The Story
Why it exists.
The beginning
Julie Massé designed Suffolk Lavender in 2013 with a clear intention: take the iconic English countryside note, the one that lives in sachets and soap, and ask what would happen if it stayed raw, if it kept its mentholated bite and herbal depth, but was backed by something unexpected. Suffolk, in East Anglia, is famous for its lavender fields. Massé didn't want a field in a bottle. She wanted the idea of it, pushed further.

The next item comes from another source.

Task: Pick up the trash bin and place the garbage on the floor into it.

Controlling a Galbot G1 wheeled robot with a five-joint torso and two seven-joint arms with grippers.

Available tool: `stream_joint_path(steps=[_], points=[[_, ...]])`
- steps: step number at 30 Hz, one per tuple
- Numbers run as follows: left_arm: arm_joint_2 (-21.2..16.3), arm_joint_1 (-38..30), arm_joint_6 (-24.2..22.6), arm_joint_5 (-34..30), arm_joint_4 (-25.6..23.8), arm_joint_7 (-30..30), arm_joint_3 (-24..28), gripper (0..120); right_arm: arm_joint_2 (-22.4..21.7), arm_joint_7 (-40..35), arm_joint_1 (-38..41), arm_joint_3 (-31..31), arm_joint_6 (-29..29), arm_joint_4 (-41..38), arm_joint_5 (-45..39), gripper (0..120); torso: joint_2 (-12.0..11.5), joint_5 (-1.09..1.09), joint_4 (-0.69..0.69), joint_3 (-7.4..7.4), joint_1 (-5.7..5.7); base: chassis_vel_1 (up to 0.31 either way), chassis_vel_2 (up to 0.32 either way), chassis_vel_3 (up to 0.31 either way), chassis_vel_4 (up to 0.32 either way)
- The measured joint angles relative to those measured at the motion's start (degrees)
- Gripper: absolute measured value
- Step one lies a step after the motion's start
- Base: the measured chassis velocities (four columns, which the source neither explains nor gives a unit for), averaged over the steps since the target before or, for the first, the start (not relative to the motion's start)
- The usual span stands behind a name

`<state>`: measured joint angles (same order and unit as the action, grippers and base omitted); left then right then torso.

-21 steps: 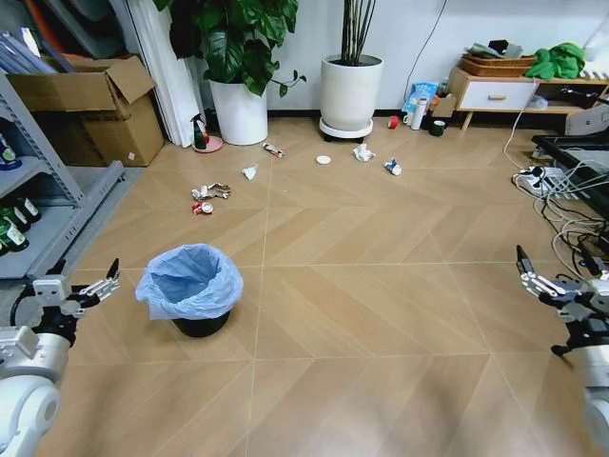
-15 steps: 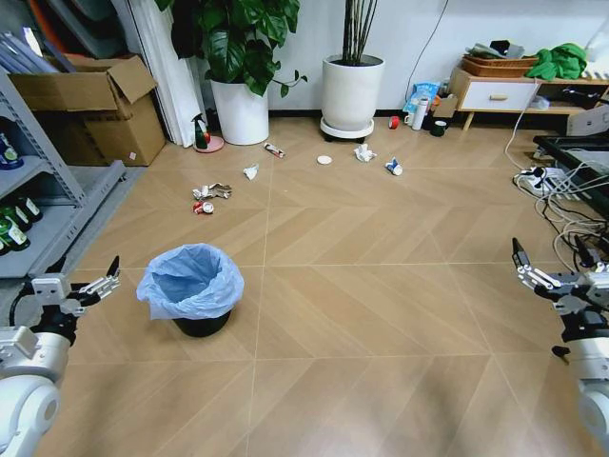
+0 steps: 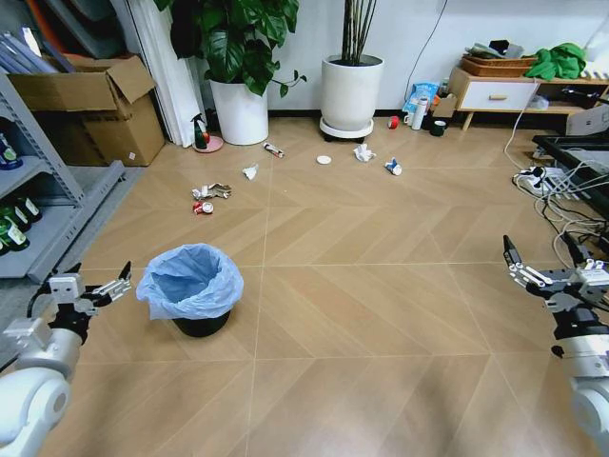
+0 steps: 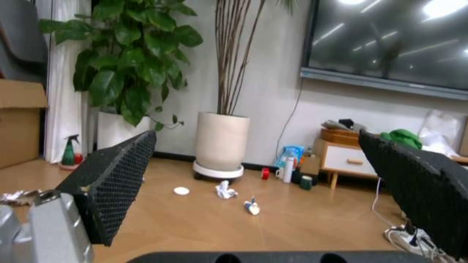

What makes this composition unusual is the frankincense-melon pairing in the heart. Melon isn't a typical partner for aromatic fragrances, it usually signals freshness in lighter, aquatic compositions. Here, it introduces a unexpected sweetness, a watery freshness that keeps the incense from becoming heavy. Together, they give the composition a modern, contemporary character. This isn't lavender that leans masculine or feminine. It's lavender that sidesteps the usual associations entirely.
The evolution
The opening announces itself with a mentholated coolness, crushed lavender stems, the kind that make your sinuses wake up. That intensity doesn't soften into something gentle. Instead, the heart arrives like incense smoke threading through a kitchen window. The frankincense brings its smoky, sacred weight, but the melon adds something odd: a sweetness, a watery freshness that seems to contradict the smoke before it settles into the composition. By the late hours, the drydown settles close to the skin. White musk and dry pine wood, with the pine lending a subtle tar-like depth that evokes woodsmoke without being literal about it. The sillage stays moderate. It never announces itself, but anyone standing close will catch it. The longevity holds through most of a workday. And there's something about the way it settles into the evening, subtle, present, still carrying that dry pine and musk the next morning.
Cultural impact
Suffolk Lavender arrived at a moment when the UK fragrance scene was reexamining its herbal and aromatic heritage. Shay & Blue London, founded in 2009, positioned this 2013 release as part of a broader movement reconnecting British perfumery with its horticultural roots. The frankincense-melon-lavender triad proved unexpected, moving beyond simple aromatic freshness into something more complex. While not a commercial blockbuster, the fragrance carved space for unconventional compositions in the British market, demonstrating that lavender could anchor oriental-leaning constructions rather than remaining confined to fougère traditions. Its continued presence in the Shay & Blue catalog speaks to lasting appeal.